Among the records that follow, set down only the lines from the one containing "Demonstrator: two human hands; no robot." to the one containing "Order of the", both included, exactly.

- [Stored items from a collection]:
□ □ □

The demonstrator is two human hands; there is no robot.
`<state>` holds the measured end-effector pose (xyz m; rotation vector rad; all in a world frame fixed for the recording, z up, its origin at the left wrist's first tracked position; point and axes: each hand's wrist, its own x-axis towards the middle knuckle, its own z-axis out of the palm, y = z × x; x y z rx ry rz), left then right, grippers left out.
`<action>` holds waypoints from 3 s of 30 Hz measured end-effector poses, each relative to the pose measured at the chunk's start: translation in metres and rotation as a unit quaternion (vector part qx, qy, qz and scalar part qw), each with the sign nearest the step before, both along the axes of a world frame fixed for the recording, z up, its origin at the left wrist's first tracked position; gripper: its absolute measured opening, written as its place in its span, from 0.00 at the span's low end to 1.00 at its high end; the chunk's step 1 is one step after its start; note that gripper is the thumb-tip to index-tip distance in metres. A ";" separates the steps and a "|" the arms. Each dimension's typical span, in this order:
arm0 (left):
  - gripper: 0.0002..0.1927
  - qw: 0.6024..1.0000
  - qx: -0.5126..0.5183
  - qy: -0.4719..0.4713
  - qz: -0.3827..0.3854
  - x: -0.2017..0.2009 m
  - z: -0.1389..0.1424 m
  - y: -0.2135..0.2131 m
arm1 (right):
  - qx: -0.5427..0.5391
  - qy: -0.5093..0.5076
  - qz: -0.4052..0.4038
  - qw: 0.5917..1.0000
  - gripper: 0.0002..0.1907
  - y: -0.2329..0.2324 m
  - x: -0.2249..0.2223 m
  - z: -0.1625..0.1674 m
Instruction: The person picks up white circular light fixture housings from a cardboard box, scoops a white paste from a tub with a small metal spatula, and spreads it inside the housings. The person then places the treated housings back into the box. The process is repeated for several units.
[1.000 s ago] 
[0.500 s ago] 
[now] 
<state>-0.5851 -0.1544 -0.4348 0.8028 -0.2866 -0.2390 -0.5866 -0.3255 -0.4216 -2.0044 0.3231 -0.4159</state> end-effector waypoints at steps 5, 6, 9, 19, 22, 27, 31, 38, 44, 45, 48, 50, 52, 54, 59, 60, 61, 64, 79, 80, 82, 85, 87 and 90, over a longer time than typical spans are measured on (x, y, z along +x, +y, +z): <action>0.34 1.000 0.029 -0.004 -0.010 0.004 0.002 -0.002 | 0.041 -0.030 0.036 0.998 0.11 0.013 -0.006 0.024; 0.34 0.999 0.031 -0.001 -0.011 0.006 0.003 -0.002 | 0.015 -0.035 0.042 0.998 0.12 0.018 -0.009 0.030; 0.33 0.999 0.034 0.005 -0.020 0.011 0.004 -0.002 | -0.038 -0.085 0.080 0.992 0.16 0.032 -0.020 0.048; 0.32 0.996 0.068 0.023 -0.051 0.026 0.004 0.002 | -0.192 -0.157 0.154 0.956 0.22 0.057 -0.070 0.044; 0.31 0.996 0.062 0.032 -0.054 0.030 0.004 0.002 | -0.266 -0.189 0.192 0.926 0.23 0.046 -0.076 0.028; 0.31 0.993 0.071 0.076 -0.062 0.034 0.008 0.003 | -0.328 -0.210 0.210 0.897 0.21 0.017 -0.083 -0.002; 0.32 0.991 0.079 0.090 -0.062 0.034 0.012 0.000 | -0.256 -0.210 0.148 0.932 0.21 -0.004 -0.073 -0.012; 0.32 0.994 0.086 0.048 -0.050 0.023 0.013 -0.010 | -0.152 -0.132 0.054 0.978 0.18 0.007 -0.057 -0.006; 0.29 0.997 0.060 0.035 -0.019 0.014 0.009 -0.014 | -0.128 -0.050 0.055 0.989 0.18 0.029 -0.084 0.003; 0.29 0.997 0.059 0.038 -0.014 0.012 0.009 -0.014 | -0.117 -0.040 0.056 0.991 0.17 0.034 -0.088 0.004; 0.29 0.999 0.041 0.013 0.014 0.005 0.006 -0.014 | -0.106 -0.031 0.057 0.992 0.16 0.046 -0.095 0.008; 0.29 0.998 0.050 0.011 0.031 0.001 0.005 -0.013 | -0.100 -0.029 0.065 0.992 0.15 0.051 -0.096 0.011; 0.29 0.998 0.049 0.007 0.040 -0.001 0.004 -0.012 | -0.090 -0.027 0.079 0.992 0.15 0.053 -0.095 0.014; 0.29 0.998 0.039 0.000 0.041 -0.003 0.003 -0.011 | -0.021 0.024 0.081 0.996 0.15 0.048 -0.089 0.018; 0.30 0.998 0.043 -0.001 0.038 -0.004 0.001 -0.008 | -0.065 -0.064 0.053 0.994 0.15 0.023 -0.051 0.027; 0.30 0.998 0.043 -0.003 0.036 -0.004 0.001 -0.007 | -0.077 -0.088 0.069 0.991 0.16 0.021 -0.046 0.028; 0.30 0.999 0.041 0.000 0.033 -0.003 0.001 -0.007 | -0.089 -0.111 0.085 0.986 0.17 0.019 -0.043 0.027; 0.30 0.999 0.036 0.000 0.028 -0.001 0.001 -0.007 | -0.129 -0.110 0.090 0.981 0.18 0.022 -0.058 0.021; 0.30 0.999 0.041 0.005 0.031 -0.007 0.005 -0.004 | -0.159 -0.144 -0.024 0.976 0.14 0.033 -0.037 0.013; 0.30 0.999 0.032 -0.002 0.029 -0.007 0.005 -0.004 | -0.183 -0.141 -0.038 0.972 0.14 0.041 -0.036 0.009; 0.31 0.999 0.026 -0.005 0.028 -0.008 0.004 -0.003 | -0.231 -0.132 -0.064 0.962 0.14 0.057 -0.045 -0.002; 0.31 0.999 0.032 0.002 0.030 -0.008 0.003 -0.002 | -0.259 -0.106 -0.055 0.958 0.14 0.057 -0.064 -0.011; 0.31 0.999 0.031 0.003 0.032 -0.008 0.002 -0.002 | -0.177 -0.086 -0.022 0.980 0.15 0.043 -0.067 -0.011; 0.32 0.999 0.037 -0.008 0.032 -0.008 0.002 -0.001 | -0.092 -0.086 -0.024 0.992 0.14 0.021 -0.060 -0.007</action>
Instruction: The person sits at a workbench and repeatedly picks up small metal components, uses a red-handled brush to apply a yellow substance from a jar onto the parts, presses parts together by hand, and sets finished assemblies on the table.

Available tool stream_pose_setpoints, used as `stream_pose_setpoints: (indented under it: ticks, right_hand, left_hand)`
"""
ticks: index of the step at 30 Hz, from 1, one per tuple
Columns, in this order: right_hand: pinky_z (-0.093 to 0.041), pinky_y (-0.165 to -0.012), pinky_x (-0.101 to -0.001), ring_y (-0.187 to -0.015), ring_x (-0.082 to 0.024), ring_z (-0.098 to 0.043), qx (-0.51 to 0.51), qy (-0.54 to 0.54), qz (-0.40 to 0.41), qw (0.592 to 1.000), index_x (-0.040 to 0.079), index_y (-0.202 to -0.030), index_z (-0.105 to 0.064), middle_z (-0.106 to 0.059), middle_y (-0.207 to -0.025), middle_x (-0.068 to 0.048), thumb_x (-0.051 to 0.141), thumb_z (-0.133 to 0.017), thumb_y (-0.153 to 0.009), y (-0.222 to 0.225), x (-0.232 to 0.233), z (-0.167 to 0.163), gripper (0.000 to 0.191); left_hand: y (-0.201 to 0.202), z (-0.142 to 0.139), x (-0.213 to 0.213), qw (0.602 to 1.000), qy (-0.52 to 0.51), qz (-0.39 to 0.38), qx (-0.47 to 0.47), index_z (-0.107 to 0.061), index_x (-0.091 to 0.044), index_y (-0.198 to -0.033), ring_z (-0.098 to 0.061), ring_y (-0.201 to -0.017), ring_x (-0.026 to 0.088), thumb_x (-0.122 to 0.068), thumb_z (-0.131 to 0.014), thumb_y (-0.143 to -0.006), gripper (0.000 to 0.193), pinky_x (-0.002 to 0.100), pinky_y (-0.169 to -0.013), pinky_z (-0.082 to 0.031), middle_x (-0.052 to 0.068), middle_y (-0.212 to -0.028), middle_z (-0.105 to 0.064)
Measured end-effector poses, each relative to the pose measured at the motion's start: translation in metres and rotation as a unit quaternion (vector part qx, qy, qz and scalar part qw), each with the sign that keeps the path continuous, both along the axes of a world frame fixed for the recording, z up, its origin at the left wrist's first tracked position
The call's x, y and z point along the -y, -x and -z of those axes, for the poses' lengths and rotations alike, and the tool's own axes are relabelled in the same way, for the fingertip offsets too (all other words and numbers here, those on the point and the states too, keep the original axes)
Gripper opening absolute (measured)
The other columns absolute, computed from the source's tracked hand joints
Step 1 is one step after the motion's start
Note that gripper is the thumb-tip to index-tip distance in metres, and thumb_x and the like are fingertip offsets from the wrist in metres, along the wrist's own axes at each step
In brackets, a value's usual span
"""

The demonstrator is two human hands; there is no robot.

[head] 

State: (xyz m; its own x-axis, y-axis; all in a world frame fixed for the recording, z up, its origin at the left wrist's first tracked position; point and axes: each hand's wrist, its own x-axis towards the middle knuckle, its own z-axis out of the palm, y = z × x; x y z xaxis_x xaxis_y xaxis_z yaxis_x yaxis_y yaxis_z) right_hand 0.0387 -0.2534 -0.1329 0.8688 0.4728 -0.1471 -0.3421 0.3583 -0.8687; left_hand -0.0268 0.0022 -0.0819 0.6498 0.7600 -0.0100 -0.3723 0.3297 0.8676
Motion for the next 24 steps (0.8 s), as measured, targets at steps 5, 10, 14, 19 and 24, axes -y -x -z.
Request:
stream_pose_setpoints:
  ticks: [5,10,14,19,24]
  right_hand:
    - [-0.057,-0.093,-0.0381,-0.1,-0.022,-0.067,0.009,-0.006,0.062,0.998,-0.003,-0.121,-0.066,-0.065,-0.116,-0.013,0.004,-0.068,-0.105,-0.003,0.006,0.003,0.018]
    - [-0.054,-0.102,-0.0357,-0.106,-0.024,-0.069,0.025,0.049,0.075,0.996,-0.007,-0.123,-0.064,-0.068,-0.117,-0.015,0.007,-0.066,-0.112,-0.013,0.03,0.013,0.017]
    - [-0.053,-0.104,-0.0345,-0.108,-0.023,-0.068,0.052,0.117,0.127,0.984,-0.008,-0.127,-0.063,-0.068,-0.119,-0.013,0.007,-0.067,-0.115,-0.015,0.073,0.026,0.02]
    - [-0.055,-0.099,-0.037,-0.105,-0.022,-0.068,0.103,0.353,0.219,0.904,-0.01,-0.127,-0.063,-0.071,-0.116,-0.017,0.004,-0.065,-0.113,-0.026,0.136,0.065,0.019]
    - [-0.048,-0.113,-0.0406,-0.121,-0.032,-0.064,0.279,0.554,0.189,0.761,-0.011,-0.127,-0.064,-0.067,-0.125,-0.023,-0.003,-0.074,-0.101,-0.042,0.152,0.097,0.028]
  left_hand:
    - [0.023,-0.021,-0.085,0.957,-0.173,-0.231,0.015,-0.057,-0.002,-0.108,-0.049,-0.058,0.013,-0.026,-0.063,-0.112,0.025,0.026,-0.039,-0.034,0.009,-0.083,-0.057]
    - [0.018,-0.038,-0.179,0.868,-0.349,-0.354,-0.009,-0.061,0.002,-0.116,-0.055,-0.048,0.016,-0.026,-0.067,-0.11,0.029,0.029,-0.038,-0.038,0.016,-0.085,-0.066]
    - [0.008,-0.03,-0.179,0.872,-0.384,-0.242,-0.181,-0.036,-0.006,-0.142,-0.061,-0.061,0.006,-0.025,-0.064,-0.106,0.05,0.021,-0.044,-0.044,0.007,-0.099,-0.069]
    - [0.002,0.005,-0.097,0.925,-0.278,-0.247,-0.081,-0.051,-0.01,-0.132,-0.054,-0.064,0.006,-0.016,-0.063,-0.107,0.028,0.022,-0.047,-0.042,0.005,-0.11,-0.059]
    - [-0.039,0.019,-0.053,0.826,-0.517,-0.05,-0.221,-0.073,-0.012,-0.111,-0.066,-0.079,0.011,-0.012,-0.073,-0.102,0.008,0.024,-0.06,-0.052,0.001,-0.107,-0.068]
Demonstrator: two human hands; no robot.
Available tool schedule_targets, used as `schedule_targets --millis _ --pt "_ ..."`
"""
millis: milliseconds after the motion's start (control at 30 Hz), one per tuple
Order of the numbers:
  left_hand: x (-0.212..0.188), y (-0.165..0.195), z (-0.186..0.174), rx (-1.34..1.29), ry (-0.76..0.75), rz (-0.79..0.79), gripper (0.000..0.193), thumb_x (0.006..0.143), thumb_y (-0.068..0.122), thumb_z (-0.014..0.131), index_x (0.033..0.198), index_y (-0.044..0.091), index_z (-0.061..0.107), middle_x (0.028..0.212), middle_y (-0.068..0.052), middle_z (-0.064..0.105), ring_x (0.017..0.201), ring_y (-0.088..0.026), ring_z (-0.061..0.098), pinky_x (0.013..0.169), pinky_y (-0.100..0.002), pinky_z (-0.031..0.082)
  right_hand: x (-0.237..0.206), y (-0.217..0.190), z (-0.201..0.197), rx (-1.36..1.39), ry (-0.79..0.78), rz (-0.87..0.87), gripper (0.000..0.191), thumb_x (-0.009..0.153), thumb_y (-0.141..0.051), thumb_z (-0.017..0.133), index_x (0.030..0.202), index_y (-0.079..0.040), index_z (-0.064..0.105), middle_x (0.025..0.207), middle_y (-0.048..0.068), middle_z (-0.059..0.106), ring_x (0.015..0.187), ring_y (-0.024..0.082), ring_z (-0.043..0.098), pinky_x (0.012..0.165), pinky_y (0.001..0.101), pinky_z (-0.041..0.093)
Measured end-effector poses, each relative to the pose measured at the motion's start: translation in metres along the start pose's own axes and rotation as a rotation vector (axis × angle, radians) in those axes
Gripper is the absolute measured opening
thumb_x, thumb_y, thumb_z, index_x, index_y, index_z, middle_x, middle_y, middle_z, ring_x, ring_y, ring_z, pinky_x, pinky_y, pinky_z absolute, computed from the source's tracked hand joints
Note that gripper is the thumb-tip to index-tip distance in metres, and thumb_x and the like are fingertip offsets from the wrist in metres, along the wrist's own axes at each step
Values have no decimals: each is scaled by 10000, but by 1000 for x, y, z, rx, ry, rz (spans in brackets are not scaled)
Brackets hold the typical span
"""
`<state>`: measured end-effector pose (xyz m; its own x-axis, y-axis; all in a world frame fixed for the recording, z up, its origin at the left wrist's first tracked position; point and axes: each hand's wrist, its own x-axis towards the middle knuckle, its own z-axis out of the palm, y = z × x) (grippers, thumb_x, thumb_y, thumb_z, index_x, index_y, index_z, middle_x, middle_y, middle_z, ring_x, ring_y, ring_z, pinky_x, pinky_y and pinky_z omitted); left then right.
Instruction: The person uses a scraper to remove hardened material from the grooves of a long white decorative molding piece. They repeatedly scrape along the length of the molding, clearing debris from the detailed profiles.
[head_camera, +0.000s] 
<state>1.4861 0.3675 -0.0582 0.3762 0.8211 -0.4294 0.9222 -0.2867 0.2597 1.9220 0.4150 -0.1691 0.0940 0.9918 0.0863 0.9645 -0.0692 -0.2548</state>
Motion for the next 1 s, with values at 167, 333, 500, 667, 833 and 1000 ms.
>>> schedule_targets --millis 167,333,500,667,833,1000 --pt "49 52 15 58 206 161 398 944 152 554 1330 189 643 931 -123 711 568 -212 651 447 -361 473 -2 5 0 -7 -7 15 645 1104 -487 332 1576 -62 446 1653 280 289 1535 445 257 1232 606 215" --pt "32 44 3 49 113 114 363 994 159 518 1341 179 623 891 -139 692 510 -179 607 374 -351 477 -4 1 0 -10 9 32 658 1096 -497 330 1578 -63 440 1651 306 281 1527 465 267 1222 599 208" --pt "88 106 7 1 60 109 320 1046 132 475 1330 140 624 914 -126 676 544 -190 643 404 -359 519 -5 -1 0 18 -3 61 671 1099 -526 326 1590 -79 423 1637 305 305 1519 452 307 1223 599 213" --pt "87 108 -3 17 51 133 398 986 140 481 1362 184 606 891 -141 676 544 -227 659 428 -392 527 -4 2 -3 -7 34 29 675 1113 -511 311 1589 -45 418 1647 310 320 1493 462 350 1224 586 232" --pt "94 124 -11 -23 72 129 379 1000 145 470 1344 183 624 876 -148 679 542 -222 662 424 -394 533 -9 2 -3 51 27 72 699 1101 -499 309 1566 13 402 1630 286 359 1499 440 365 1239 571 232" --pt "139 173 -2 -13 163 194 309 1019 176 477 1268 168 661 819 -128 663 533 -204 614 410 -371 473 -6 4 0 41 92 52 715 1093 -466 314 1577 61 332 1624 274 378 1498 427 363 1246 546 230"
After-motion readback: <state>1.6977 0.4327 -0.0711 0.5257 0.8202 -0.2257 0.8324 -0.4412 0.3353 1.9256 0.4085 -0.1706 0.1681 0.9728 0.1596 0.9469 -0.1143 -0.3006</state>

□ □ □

- [Problem solution]:
Demonstrator: two human hands; no robot.
Available tool schedule_targets, used as `schedule_targets --millis _ --pt "_ ..."`
"""
millis: milliseconds after the motion's start (control at 30 Hz), one per tuple
Order of the numbers:

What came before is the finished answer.